Top of Material provided

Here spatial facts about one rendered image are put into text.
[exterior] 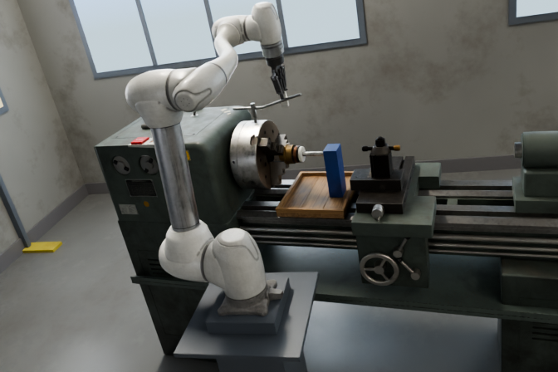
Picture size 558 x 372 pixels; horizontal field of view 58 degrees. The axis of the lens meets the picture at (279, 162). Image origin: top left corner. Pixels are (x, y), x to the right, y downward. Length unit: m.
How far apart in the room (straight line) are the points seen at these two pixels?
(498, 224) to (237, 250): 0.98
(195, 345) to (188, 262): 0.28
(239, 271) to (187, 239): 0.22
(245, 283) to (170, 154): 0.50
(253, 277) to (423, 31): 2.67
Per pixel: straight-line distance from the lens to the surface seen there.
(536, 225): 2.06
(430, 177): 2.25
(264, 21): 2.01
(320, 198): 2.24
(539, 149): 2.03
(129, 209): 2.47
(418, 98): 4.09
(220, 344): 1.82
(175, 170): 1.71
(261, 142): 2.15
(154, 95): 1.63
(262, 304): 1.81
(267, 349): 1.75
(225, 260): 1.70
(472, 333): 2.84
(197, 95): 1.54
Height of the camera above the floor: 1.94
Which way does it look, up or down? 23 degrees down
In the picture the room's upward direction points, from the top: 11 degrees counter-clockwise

Bottom of Material provided
Top of Material provided

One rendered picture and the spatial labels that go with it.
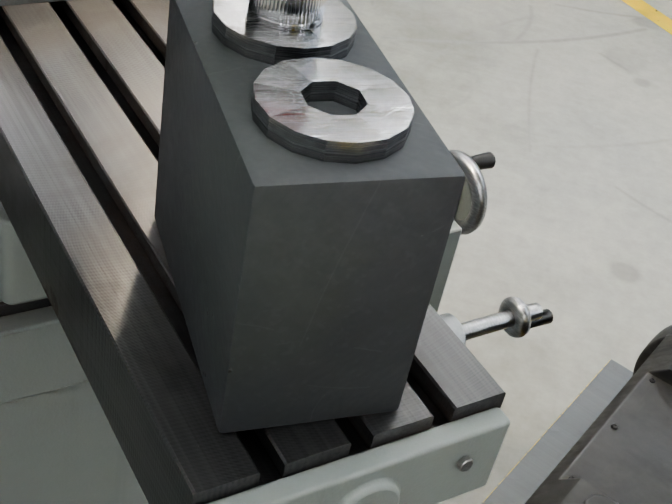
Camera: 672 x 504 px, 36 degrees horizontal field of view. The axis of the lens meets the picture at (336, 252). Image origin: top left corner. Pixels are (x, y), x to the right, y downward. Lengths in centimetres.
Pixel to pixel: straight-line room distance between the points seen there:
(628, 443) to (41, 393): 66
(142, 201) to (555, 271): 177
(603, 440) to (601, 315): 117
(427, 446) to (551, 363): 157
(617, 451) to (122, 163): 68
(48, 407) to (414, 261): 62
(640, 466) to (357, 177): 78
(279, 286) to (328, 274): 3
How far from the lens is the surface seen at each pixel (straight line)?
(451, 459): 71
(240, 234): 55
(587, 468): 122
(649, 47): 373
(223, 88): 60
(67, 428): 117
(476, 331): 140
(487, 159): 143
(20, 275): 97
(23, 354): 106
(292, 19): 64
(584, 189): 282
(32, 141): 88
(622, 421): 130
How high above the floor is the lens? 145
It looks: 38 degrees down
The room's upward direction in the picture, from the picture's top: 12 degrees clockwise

Bottom of Material provided

**Required action:**
Among the entries above, take the lines from the one with "Here spatial facts" through the one with "In the picture the" and retype them exactly, leaving out the pictures.

**Output:**
Here spatial facts about one rendered image are put into text.
[exterior] 
Picture size 558 x 372 pixels; horizontal field of view 58 degrees. The axis of the lens meets the picture at (279, 162). Image origin: top left corner. Pixels are (x, y), x to the right, y downward. Length unit: m.
How far apart in the room (straight line) are the points seen at these two pixels?
(498, 224) to (237, 250): 0.98
(195, 345) to (188, 262): 0.28
(239, 271) to (187, 239): 0.22
(245, 283) to (170, 154): 0.50
(253, 277) to (423, 31): 2.67
Per pixel: straight-line distance from the lens to the surface seen there.
(536, 225): 2.06
(430, 177): 2.25
(264, 21): 2.01
(320, 198): 2.24
(539, 149): 2.03
(129, 209): 2.47
(418, 98): 4.09
(220, 344): 1.82
(175, 170): 1.71
(261, 142): 2.15
(154, 95): 1.63
(262, 304): 1.81
(267, 349): 1.75
(225, 260): 1.70
(472, 333): 2.84
(197, 95): 1.54
Height of the camera above the floor: 1.94
Which way does it look, up or down? 23 degrees down
In the picture the room's upward direction points, from the top: 11 degrees counter-clockwise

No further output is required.